**Exercise instructions:**
Give the listing again word for word. Skip the pictures.

**Source material:**

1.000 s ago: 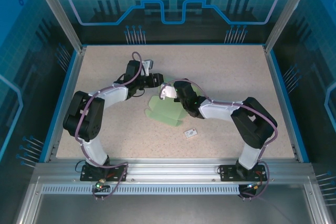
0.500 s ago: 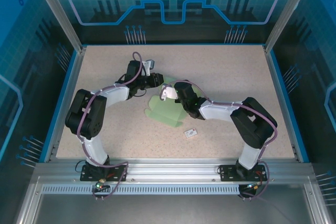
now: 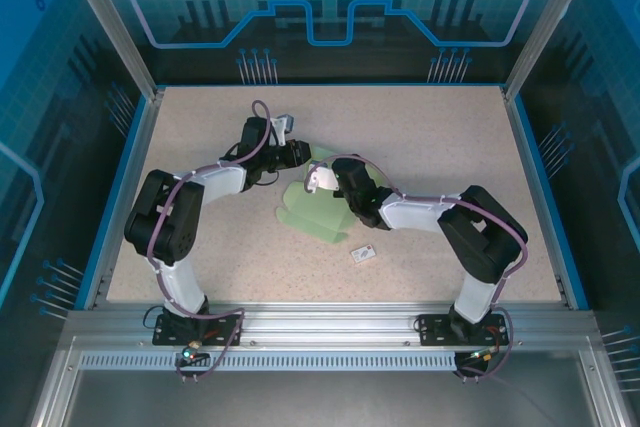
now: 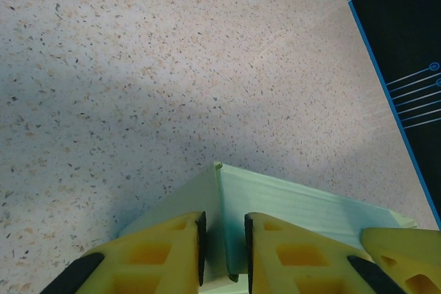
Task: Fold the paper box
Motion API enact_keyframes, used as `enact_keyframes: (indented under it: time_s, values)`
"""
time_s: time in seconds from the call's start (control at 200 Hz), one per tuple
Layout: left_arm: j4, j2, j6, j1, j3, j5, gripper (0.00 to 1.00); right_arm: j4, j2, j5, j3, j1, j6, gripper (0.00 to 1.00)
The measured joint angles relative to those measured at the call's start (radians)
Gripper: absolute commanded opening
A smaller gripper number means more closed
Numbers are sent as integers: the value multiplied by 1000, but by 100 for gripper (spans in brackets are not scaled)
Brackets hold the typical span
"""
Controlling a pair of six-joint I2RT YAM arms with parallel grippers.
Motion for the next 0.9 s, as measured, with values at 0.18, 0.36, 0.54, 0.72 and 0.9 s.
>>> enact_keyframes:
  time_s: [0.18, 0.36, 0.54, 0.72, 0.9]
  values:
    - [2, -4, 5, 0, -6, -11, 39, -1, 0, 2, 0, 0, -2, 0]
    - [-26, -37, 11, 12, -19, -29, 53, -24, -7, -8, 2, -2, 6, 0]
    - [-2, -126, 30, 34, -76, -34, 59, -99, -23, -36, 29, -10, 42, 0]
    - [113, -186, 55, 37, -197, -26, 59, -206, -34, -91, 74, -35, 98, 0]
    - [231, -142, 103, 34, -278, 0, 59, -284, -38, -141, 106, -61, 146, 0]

**Reply:**
1.000 s ago: 
0.500 s ago: 
now: 
now: 
Task: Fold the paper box
Motion API enact_keyframes, used as `enact_keyframes: (indented under it: time_s, values)`
"""
time_s: time in seconds from the call's start (control at 200 Hz), one per tuple
Layout: left_arm: j4, j2, j6, j1, j3, j5, gripper (0.00 to 1.00); right_arm: j4, j2, j5, j3, j1, j6, gripper (0.00 to 1.00)
The measured joint angles relative to those measured at the call's start (radians)
Gripper: absolute commanded opening
A smaller gripper number means more closed
Numbers are sent as integers: the value multiplied by 1000, but by 100 for gripper (spans in brackets are not scaled)
Brackets hold the typical span
"""
Controlling a pair of six-joint I2RT YAM arms with parallel grippers.
Motion for the next 0.9 s, as measured, with values at 0.18, 0.36, 0.54, 0.72 and 0.9 s.
>>> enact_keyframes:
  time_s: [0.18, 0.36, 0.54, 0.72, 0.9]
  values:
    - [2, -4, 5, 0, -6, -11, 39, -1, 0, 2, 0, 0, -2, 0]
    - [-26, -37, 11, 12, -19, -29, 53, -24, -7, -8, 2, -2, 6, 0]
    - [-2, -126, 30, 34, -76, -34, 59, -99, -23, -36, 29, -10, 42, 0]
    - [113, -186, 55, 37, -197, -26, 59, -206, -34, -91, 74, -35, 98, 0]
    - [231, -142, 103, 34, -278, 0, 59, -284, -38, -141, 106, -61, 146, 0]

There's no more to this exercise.